Implications for Galactic Evolution
The discrete age distribution of super metal-rich stars is interpreted as evidence for episodic, global star formation enhancements in the MW, likely triggered by major accretion events and satellite interactions (Gaia-Enceladus-Sausage, Sagittarius, Magellanic Clouds). The timing of these bursts matches known merger epochs, supporting a scenario where external perturbations drive central star formation and rapid chemical enrichment. The presence of these stars at solar radii is attributed to bar-induced radial migration, with both churning and blurring mechanisms contributing.
Figure 6: Integrated stellar age distribution within 0.6 kpc of the plane, showing alignment of star formation peaks across metallicity bins.
The absence of a merger counterpart for the 4 Gyr event suggests either an unrecognized accretion or a late bar formation episode, consistent with some recent theoretical models.
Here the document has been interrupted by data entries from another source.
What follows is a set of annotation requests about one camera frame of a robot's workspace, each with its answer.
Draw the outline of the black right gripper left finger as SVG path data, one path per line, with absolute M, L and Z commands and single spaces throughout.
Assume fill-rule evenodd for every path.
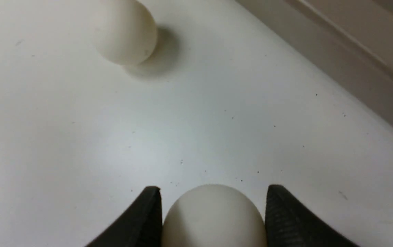
M 160 189 L 147 186 L 124 213 L 87 247 L 160 247 L 162 229 Z

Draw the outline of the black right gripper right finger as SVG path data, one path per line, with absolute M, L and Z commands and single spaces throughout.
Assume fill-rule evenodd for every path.
M 267 188 L 265 230 L 269 247 L 356 247 L 306 208 L 283 185 Z
Theoretical and Practical Implications
The findings constrain dynamical models of the MW bar and the efficiency of radial migration mechanisms. The episodic nature of star formation in the inner Galaxy challenges models assuming continuous SFHs and supports scenarios where external interactions play a dominant role. The methodology demonstrates the power of CMD fitting for reconstructing Galactic history, providing high-resolution age-metallicity distributions unattainable by traditional isochrone fitting or spectroscopic surveys alone.
Conclusion
This study establishes that the inner MW’s stellar age distribution is highly episodic, with super metal-rich stars serving as tracers of discrete star formation events linked to the Galaxy’s accretion history and bar dynamics. The results have significant implications for models of Galactic evolution, the role of radial migration, and the interpretation of local stellar populations. Future work should focus on refining the chronology of merger events, improving dynamical models of bar-induced migration, and extending CMD fitting techniques to other regions of the MW and external galaxies.